|Can somebody answer my questions on unix sockets?|
I want to use unix sockets to have my web application communicate with my web server and avoid the TCP overhead. I am new to unix (OSX, actually), but I understand the basic concepts involved, and my app currently runs fine. However, it is sloppily done - generous permissions all around, etc - and I was hoping somebody could clear up a few of my questions so I can do a more professional job of it. (I know Google has the answers I'm looking for, but, based on how long I've already spent on this, it would probably save me ten hours if you could give me a more tailored response.)
- What are sockets, actually? I know they're a file on the disk, but I can't see anything in the file. So how do they work? Maybe, when a program creates a socket, it notifies the OS that a certain file is a socket? So then the OS intercepts reads and writes to the file?
- Is a socket strictly 1 to 1 communication? What would happen if another program on my computer decided to open the socket - could it see everything that passes through it? Could it actually intercept messages and prevent them from being delivered to their intended recipient? Should I do something to protect against this?
- How should I be handling permissions of the socket file? Let's say the web server is running as _serve and the web application is running as _webapp. Does _webapp own the socket? Should _serve be in the socket's group? Does it even matter?
- As a followup to 3, how can I create "invisible" users? I've read up on dscl and managed to create a new user, but I feel like there's volumes I'm missing. For example: my new user doesn't have a home folder (as intended, as it's not meant to be used by a human), but it still shows up at the login screen. How can I prevent that? Also, what other information should I be associating with users as I create them, other than uid, gid(s), and a password?

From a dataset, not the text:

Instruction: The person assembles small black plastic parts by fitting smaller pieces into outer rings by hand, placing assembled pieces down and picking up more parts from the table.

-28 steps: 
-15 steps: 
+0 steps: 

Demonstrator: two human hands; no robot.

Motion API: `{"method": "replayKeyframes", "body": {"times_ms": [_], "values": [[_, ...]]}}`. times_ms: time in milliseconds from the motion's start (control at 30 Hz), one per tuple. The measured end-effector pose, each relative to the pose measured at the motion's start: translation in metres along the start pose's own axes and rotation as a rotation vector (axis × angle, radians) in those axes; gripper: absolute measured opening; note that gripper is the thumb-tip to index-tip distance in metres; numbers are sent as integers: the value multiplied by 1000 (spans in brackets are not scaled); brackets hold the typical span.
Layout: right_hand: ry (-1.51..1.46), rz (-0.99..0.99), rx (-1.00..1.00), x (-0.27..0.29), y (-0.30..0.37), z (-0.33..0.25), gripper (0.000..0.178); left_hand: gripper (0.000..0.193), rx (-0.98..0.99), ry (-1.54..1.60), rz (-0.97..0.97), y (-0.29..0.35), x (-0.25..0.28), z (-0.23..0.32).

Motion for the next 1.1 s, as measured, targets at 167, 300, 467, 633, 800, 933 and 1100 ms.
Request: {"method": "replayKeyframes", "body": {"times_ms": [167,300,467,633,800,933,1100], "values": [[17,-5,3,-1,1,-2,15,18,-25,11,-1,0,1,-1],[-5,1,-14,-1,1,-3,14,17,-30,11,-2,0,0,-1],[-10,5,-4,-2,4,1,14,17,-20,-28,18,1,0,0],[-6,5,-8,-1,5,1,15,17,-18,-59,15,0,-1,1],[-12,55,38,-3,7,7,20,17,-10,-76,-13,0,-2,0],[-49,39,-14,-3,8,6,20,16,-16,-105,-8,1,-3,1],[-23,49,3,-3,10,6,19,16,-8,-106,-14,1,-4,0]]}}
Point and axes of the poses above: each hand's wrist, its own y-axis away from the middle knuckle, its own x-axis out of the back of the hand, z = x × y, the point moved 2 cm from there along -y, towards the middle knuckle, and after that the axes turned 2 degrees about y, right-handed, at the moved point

If you've read this far, thank you. I know these are pretty basic questions, but please don't give me links unless they specifically address what I'm asking. I've already read a number of "what are sockets?", "what are file permissions?" type pages. Also, please don't hesitate to answer only part of my post.
The file on disk is effectively a dummy (because everything is a file in Unix). It is marked as a socket, but everything stays in RAM.
File permissions on sockets depend on which Unix version you are using. I think OSX, being a BSD, should ignore them.
I do not know the answers to the rest.
Thank you for the reply graeme_p.
So, if you "open a socket", what you're really doing is sending a request to the OS that it notify you when another process sends it (the OS) something with the same socket? And the only reason there's a dummy file is to avoid the need for a separate hash table?
Also, socket file permissions do matter in OSX, though I'm not sure which or how. I was getting an error until I chmod'd the socket to 777 (which was probably overkill).